Larga la carrera por la sucesión del ombudsman

Posse será avalado hoy para llegar a la Corte.
En el oficialismo esperarán a que Daniel Posse asuma como vocal de la Corte Suprema provincial para lanzar la carrera para su sucesión en la Defensoría del Pueblo. De hecho, la puja para ser el nuevo ombudsman está lanzada, aunque el proceso de designación previsto por la legislación vigente impida una pronta definición.

La Legislatura sesionará desde las 8 para darle acuerdo a Posse como reemplazante de Alberto José Brito (se jubiló el 31 de diciembre) en la Corte. Su pliego será el quinto tema en el orden del día, precedido por los avales para la cobertura de otros cuatro despachos judiciales en el sur.

Nada hace presagiar que la vacante de ombudsman que producirá el arribo de Posse al alto tribunal vaya a ser cubierta en lo inmediato. En efecto, el riguroso procedimiento previsto en la ley para la elección del defensor del Pueblo desanima a los más entusiastas legisladores, que en un principio auguraban que iban a poder elegir al ombudsman también durante el receso de enero.

El ex secretario de Derechos Humanos juró como defensor del Pueblo ante la Cámara el 9 de septiembre. El cargo fue incluido en la Constitución provincial en la reforma de 2006, con autonomía y autarquía, pero tiene fuertes vínculos con la Legislatura.

A partir del momento en que el también ex secretario de Gobierno jure como juez supremo (será en la primera semana de febrero, cuando pase el receso judicial por la feria de verano), la Legislatura podrá abocarse a su cobertura. En ese sentido, el texto de la Ley Nº 6.644, que refiere a las funciones del defensor del Pueblo y a los mecanismos previstos para su designación, es tajante en cuanto a que establece que el nombramiento del ombudsman es de exclusiva responsabilidad del Poder Legislativo.

Plazos legales

Según las pautas que fija la ley, el proceso para la elección del ombudsman demanda no menos de 17 días hábiles, casi un mes en días corridos. Por ello, el sucesor de Posse sería nombrado en marzo.

La norma establece que la Cámara debe abrir, por un período de cinco días hábiles, un registro de interesados. Los únicos requisitos son tener más de 25 años de edad y ciudadanía natural o legal (dos años como mínimo en este caso). Las fechas de apertura y de cierre de ese registro, además de las condiciones exigidas, deben ser publicadas durante dos días hábiles en el Boletín Oficial, en un diario de "amplia circulación" y en la página web oficial de la Legislatura.

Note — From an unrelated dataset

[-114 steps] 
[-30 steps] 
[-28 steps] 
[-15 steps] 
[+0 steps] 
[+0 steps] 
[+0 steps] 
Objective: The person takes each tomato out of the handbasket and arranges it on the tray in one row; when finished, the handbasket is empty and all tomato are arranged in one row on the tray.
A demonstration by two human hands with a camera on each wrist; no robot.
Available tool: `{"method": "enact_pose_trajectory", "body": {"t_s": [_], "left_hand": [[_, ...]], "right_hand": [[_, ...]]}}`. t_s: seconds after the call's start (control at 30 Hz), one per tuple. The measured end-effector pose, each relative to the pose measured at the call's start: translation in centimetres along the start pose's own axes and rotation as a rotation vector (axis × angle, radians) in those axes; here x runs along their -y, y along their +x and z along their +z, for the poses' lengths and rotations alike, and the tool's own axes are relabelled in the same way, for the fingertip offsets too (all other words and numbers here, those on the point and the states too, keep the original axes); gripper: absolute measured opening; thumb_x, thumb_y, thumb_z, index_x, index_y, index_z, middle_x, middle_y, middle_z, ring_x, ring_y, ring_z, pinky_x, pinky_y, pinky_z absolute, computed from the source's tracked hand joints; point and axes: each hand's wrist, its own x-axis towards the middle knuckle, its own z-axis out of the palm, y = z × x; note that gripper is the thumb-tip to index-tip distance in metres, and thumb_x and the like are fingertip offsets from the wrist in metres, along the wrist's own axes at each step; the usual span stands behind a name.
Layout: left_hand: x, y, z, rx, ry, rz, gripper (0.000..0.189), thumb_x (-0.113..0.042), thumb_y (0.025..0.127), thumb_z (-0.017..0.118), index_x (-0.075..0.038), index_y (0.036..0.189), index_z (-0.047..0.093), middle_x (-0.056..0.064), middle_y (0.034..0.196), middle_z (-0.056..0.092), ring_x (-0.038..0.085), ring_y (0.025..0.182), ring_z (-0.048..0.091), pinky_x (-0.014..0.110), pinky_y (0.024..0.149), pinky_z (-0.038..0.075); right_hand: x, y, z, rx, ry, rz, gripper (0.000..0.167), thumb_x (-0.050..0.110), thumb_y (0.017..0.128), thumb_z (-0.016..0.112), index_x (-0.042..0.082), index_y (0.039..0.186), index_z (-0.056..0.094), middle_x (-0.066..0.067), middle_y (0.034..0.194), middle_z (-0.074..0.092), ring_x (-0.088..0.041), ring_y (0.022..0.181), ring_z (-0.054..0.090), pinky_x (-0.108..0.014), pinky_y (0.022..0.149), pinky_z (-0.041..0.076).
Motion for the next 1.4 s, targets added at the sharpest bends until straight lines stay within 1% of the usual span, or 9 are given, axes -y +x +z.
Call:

Una vez vencido el plazo de inscripción, la Cámara tendrá que publicar la nómina de interesados por un día y por los mismos medios, e invitar a la ciudadanía a formular impugnaciones (se dispondrá de tres días hábiles), tras lo cual se correrá vista a los impugnados para que efectúen el descargo (otros tres días hábiles).

En ese mismo plazo, las comisiones de Asuntos Constitucionales y de Peticiones y Acuerdos tendrán que reunirse en forma conjunta para definir y elevar la terna de nombres que llegará al recinto. Antes, deberán pedir una serie de informes a organismos públicos y privados sobre los inscriptos, para conocer su situación económica, legal y financiera.

Finalmente, en una sesión especial convocada al sólo efecto los legisladores deberán votar por uno de esos tres postulantes. El ombudsman quedará consagrado con el sufragio de la mayoría absoluta de los miembros (la mitad más uno de los 49 miembros). Además, para preservar la integridad del designado, los parlamentarios tienen vedado justificar el voto.

Hasta tanto se completen los plazos legales que exige el procedimiento, el actual defensor del Pueblo adjunto, Roberto Sollazzi, quedará a cargo del organismo. Incluso, su nombre suena como una fuerte apuesta para que sea el sucesor definitivo del saliente Posse.